EXERCISE INSTRUCTIONS. Return all lines in the data where the string "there" can be found.

SUPPLIED MATERIAL.

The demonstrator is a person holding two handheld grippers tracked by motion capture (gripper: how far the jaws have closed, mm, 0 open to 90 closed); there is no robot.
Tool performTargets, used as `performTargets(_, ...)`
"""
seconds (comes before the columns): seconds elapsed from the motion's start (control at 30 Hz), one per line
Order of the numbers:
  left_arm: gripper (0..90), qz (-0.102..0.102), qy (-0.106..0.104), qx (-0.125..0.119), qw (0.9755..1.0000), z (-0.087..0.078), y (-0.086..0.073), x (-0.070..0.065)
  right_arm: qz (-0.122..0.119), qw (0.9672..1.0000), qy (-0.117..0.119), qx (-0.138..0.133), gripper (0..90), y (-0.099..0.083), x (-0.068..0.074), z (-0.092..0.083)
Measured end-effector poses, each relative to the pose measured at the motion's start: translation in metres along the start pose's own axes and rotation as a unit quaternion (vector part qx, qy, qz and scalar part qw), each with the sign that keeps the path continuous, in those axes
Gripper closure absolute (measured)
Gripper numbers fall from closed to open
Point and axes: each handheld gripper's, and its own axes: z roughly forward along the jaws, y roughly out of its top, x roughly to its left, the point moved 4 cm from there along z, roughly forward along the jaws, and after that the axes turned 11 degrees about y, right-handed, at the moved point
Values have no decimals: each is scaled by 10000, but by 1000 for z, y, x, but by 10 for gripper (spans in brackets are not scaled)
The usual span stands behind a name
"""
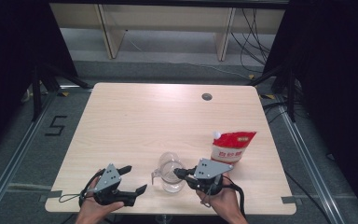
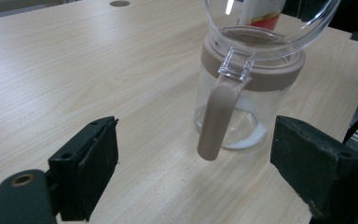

YOUR RESPONSE.
The demonstrator is a person holding two handheld grippers tracked by motion capture (gripper: how far the jaws have closed, mm, 0 open to 90 closed); there is no robot.
Point and axes: each handheld gripper's, and its own axes: z roughly forward along the jaws, y roughly out of its top, x roughly to its left, the point moved 4 cm from there along z, roughly forward along the jaws, and after that the axes turned 11 degrees about y, right-handed, at the moved point

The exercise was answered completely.